▶ **Problem to solve**
If a line in the listing includes the word "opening", copy it out.

▶ **Supplied information**
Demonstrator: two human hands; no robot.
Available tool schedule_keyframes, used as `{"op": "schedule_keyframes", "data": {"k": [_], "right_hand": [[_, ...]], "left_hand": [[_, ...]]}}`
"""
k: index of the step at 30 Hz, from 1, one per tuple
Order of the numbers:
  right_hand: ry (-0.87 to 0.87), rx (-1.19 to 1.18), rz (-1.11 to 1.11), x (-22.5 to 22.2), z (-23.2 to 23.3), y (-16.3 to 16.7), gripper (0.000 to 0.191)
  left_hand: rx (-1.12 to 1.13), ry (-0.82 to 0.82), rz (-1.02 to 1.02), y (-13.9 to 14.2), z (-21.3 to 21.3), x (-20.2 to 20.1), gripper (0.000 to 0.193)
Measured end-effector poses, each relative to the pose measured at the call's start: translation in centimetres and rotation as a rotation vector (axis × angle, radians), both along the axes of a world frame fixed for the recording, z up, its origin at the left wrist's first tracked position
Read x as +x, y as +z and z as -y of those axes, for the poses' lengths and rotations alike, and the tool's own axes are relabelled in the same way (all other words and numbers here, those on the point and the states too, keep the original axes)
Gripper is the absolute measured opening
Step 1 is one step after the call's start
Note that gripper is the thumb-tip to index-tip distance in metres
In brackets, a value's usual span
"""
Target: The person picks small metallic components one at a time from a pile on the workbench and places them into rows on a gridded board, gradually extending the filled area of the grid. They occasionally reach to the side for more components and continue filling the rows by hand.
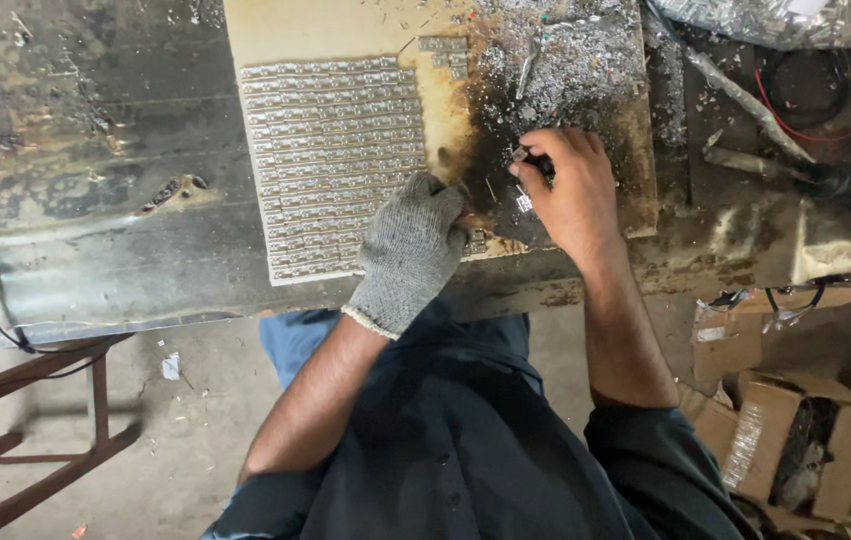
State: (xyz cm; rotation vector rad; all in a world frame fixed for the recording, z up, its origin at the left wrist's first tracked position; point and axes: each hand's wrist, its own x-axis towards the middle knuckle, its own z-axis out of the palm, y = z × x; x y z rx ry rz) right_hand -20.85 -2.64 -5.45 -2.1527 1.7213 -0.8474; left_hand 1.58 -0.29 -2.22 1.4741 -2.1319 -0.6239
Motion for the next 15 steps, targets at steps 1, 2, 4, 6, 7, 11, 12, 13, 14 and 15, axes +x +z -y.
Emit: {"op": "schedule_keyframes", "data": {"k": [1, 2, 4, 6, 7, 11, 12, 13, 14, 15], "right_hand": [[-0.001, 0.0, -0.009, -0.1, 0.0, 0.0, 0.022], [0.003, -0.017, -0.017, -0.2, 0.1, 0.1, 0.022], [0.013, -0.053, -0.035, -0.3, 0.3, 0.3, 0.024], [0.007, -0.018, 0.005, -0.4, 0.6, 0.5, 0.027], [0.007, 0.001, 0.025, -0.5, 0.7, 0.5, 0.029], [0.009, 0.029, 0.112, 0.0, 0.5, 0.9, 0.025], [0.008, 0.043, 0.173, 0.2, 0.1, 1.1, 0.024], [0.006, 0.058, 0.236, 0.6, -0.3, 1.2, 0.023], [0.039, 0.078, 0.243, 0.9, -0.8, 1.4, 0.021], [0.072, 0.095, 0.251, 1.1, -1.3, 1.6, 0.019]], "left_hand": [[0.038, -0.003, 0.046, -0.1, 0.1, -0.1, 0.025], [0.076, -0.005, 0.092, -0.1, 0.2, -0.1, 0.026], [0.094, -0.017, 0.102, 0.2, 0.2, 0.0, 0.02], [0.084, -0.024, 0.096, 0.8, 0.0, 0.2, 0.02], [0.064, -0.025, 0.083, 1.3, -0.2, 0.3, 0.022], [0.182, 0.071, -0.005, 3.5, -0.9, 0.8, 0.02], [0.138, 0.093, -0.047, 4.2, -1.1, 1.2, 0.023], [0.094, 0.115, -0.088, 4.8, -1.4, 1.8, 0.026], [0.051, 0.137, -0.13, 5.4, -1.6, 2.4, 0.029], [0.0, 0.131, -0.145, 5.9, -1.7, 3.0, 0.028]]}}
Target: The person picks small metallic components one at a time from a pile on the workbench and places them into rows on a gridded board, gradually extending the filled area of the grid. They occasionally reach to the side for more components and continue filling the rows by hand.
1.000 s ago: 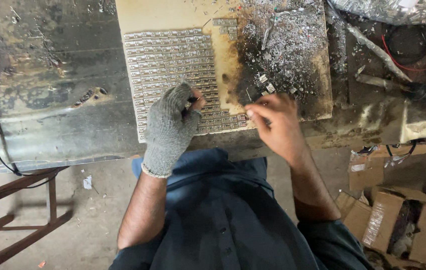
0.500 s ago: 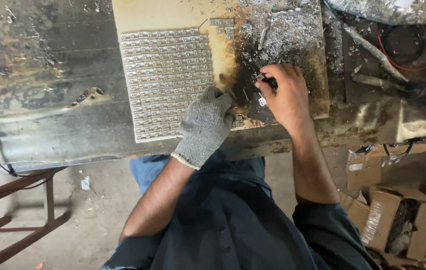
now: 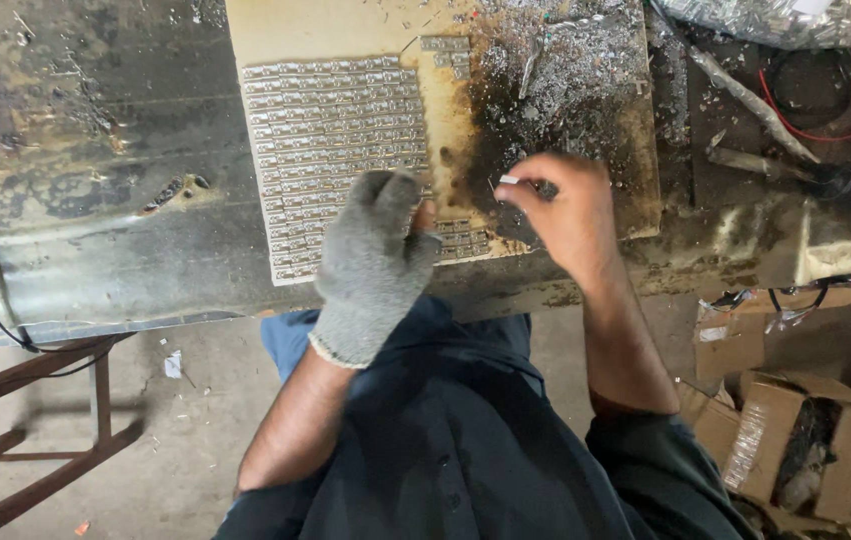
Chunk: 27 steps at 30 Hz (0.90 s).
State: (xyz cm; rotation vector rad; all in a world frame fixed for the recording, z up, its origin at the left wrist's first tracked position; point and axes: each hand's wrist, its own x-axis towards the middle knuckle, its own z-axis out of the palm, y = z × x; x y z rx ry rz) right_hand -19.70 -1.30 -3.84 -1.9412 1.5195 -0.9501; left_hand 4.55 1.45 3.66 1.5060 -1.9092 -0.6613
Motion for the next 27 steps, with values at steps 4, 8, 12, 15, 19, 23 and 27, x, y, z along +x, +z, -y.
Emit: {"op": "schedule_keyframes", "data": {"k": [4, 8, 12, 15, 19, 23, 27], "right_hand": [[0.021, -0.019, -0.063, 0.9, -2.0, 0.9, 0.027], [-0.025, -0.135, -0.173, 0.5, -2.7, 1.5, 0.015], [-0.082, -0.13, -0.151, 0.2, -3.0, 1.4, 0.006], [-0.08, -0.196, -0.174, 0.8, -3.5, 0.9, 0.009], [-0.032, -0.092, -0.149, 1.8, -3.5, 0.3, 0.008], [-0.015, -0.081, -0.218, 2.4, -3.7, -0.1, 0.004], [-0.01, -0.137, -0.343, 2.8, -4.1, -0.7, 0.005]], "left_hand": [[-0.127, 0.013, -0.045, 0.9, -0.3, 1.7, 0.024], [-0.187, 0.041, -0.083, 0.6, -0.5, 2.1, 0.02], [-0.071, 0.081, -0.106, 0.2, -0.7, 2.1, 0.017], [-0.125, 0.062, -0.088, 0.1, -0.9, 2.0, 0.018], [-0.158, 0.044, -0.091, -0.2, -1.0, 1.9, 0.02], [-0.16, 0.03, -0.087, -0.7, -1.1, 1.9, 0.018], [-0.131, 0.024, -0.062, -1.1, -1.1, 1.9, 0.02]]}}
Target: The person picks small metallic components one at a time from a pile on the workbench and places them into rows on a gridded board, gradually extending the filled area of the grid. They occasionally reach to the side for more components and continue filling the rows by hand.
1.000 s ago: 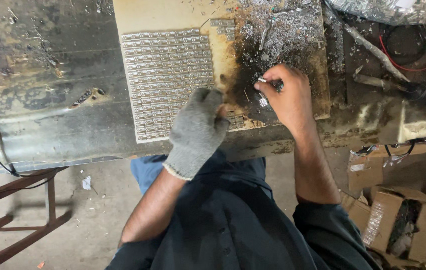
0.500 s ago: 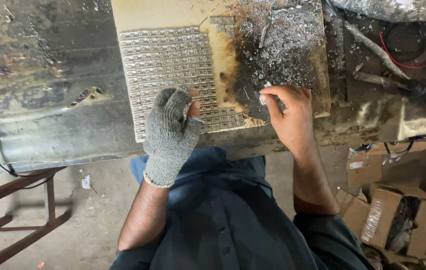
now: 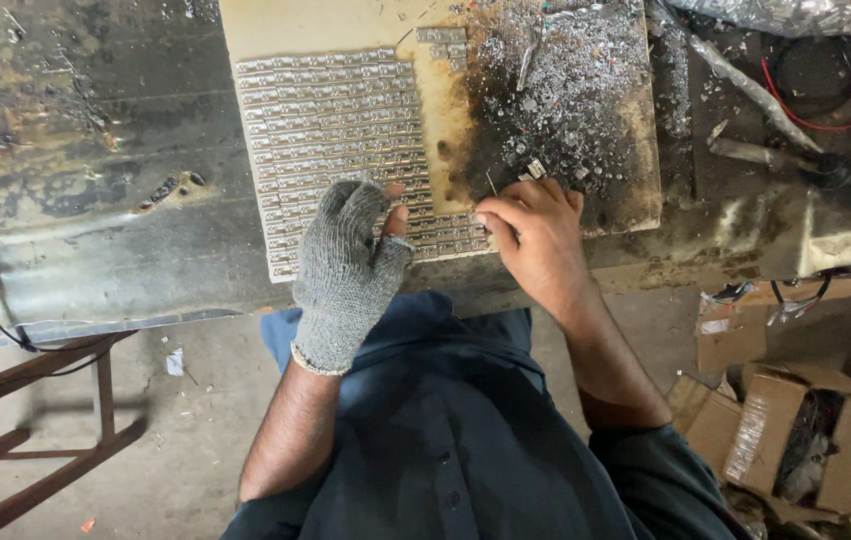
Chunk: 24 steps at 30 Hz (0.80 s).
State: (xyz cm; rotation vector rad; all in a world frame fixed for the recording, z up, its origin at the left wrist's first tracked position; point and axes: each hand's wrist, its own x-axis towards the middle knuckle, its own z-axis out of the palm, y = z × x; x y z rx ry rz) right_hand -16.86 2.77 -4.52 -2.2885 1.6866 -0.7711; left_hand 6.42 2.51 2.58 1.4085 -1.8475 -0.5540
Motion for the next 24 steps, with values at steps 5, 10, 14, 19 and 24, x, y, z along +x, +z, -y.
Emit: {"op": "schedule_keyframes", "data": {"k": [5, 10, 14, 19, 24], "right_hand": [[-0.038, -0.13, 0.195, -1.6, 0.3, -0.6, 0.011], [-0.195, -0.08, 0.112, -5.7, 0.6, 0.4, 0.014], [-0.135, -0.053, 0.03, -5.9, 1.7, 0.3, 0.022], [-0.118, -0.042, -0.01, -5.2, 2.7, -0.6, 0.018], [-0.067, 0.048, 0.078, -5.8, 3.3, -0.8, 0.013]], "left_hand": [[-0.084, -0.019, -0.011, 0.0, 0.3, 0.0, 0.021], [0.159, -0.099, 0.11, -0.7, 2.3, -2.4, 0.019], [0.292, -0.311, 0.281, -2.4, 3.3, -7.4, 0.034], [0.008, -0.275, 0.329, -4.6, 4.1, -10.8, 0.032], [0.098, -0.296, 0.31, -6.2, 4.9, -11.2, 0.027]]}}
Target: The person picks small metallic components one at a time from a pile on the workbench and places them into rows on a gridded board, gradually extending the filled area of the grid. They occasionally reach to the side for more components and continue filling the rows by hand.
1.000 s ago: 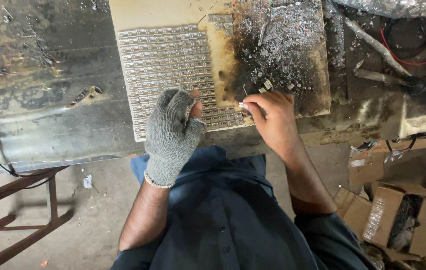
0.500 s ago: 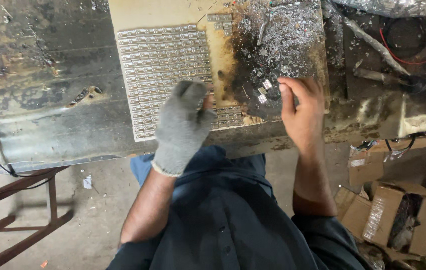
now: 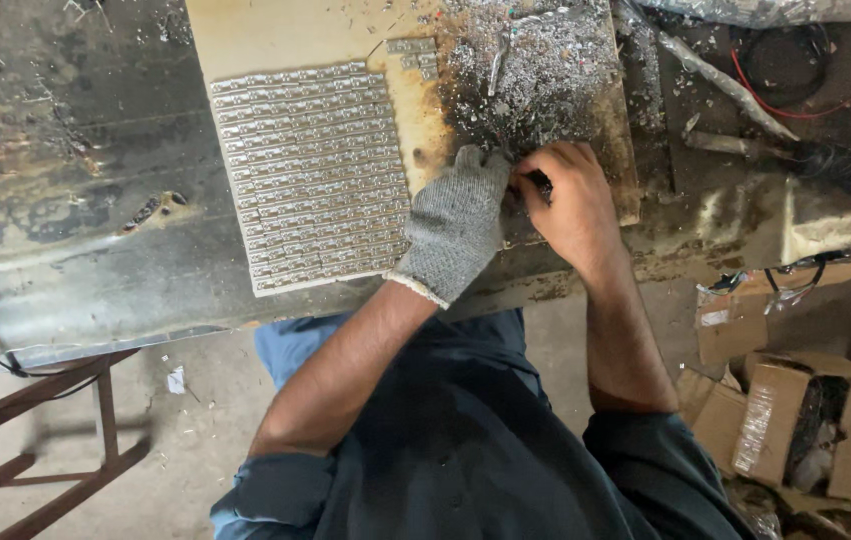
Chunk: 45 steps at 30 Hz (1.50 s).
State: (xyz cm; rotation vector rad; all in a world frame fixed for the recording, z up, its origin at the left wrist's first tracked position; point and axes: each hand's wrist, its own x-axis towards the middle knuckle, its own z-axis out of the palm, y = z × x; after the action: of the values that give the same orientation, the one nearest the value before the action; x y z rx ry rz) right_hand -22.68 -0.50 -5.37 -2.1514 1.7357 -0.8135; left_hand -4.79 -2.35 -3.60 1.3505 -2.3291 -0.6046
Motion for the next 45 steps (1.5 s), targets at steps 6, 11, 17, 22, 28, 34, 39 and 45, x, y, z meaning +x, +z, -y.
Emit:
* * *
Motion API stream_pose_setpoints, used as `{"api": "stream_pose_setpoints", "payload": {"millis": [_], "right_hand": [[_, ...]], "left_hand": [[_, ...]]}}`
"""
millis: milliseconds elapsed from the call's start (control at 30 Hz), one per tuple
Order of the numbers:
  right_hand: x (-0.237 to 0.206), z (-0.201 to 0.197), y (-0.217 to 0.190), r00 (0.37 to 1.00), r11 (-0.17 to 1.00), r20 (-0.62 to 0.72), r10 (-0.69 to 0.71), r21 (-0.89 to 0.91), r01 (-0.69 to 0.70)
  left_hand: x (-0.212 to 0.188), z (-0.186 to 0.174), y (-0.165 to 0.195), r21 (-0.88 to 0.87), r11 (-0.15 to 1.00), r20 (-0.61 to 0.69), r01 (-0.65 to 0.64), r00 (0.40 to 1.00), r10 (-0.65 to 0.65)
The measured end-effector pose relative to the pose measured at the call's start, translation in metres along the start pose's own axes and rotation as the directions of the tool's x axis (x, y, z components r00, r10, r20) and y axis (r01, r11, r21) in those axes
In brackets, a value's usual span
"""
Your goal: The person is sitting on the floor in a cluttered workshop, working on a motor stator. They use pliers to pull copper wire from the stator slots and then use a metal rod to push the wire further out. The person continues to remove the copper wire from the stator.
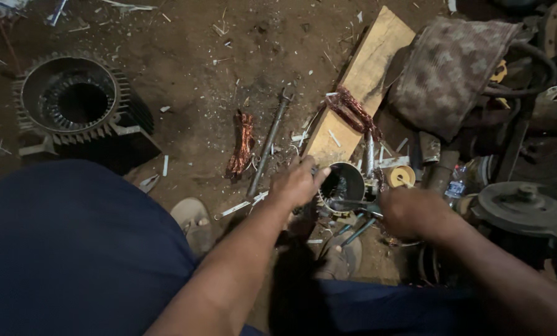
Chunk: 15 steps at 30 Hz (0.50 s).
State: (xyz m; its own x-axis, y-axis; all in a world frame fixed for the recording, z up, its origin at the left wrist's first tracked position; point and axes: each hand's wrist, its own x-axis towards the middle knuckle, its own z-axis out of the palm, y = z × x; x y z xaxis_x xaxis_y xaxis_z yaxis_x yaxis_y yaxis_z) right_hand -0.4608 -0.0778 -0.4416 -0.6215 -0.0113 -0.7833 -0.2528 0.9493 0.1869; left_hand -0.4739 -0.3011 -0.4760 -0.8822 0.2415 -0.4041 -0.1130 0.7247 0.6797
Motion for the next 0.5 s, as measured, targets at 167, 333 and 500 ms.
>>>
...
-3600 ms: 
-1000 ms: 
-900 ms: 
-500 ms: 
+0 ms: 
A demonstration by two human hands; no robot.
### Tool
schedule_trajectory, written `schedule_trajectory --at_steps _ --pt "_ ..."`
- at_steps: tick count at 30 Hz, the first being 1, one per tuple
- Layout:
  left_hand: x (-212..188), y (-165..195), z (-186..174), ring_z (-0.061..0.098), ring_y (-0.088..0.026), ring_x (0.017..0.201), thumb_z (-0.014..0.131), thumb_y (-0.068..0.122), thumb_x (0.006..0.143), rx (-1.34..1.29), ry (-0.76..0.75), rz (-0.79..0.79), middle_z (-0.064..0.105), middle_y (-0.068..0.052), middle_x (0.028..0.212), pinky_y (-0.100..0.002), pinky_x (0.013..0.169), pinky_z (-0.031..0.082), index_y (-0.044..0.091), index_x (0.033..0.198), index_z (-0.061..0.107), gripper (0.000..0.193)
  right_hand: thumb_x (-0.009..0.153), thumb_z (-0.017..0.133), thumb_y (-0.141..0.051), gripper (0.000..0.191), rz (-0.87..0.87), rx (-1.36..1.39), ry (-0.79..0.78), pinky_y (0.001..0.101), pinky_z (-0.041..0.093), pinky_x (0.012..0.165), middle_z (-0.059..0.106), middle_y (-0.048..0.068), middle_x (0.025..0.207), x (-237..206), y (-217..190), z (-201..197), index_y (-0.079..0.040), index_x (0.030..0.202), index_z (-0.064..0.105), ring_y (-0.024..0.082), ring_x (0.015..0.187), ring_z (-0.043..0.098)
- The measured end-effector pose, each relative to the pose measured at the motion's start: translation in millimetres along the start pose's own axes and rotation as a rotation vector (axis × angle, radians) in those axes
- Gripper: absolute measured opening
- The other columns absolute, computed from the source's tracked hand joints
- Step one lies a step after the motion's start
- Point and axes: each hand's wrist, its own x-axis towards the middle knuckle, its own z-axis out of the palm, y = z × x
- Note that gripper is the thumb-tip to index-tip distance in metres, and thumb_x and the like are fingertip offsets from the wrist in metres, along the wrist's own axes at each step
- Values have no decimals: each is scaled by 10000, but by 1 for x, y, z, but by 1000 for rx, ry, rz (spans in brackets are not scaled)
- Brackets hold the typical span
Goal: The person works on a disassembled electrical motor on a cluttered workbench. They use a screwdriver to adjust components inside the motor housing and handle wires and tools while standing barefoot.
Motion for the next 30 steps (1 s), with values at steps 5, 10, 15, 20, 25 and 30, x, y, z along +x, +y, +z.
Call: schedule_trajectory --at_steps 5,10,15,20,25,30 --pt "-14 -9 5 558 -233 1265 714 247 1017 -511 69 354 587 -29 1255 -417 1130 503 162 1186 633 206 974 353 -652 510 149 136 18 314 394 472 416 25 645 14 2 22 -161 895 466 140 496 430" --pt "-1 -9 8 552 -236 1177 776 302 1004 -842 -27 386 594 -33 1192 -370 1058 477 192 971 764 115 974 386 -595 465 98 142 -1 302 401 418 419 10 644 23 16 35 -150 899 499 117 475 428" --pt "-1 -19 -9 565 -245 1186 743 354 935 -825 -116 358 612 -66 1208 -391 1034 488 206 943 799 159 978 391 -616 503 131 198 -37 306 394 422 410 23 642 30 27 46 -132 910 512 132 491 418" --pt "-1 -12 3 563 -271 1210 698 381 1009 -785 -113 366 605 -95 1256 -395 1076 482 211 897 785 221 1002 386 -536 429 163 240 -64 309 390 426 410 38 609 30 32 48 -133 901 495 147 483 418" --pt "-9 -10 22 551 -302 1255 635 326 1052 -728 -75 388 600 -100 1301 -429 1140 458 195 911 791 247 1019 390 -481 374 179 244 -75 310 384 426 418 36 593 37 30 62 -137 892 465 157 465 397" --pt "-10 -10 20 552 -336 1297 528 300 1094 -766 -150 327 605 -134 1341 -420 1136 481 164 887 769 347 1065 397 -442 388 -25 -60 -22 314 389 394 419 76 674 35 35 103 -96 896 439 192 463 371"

▶ **Written answer**
Gripper is the absolute measured opening
- Gripper: absolute measured opening

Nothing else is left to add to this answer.